Step 1 :Given the function \(f(x, y, z)=x-y^{3}-2 z^{2}-2\), the point \(P=(-4,-2,1)\), and the vector \(v=\langle 3,6,-2\rangle\).
Step 2 :First, we need to find the partial derivatives of the function with respect to \(x\), \(y\), and \(z\).
Step 3 :The partial derivative of \(f\) with respect to \(x\) is \(\frac{df}{dx} = 1\).
Step 4 :The partial derivative of \(f\) with respect to \(y\) is \(\frac{df}{dy} = -3y^{2}\).
Step 5 :The partial derivative of \(f\) with respect to \(z\) is \(\frac{df}{dz} = -4z\).
Step 6 :Next, we evaluate these partial derivatives at the point \(P=(-4,-2,1)\).
Step 7 :\(\frac{df}{dx} = 1\) at \(P\).
Step 8 :\(\frac{df}{dy} = -12\) at \(P\).
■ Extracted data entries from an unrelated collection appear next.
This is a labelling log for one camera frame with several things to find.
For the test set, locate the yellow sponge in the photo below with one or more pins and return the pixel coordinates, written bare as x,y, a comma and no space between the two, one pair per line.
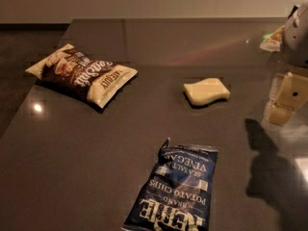
206,91

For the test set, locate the blue kettle chip bag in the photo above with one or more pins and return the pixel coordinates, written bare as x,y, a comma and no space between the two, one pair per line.
177,194

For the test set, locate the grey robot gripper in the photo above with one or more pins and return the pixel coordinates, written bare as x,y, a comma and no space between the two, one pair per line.
296,38

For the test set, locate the light snack package background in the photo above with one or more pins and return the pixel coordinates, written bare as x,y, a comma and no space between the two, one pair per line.
273,41

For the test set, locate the brown chip bag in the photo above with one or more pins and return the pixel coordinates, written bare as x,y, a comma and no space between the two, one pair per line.
75,72

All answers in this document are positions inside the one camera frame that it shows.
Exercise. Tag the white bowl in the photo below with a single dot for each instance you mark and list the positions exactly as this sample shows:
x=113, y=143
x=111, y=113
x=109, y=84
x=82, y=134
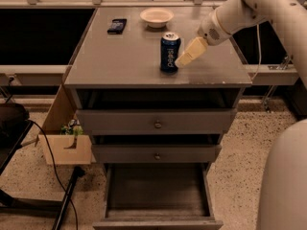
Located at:
x=156, y=17

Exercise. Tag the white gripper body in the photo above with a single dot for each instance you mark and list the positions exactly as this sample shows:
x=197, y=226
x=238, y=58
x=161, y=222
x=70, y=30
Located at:
x=209, y=29

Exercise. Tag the blue pepsi can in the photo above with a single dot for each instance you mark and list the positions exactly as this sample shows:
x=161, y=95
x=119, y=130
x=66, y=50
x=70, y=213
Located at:
x=169, y=47

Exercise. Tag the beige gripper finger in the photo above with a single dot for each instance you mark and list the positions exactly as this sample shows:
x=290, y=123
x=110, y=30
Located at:
x=194, y=50

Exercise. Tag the grey drawer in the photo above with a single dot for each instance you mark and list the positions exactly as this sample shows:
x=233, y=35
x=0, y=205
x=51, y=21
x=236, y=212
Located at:
x=166, y=196
x=156, y=122
x=155, y=154

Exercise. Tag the grey middle drawer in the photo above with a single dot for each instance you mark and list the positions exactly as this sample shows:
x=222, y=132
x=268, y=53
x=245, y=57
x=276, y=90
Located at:
x=155, y=154

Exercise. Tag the grey drawer cabinet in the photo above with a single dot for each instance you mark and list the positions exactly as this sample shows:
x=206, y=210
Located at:
x=122, y=71

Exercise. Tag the grey top drawer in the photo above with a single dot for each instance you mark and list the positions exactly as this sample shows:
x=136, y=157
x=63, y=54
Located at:
x=156, y=122

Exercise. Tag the black stand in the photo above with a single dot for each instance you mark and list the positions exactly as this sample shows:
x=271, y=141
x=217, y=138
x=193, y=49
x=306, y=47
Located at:
x=39, y=207

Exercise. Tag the green snack bags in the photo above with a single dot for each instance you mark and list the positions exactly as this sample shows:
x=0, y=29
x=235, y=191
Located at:
x=73, y=127

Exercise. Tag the dark blue snack packet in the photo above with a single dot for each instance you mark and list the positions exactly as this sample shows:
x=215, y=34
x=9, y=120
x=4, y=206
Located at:
x=117, y=26

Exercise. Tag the wooden box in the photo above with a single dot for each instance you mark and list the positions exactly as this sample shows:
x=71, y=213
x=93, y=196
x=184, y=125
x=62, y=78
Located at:
x=60, y=145

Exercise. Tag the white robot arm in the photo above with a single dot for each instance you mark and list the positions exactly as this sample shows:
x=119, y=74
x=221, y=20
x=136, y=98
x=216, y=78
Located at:
x=283, y=197

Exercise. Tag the black chair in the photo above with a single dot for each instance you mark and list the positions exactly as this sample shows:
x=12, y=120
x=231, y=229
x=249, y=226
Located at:
x=14, y=126

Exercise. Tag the grey bottom drawer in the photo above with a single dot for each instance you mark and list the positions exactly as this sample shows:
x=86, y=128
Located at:
x=166, y=196
Step 9 :\(\frac{df}{dz} = -4\) at \(P\).
Step 10 :Then, we find the unit vector in the direction of \(v\). The magnitude of \(v\) is \(7\), so the unit vector is \(\langle \frac{3}{7}, \frac{6}{7}, -\frac{2}{7} \rangle\).
Step 11 :Finally, we calculate the dot product of the gradient and the unit vector to find the directional derivative. The directional derivative is \(-\frac{61}{7}\).
Step 12 :\(\boxed{-\frac{61}{7}}\) is the directional derivative of the function \(f(x, y, z)=x-y^{3}-2 z^{2}-2\) at the point \(P=(-4,-2,1)\) in the direction of the vector \(v=\langle 3,6,-2\rangle\).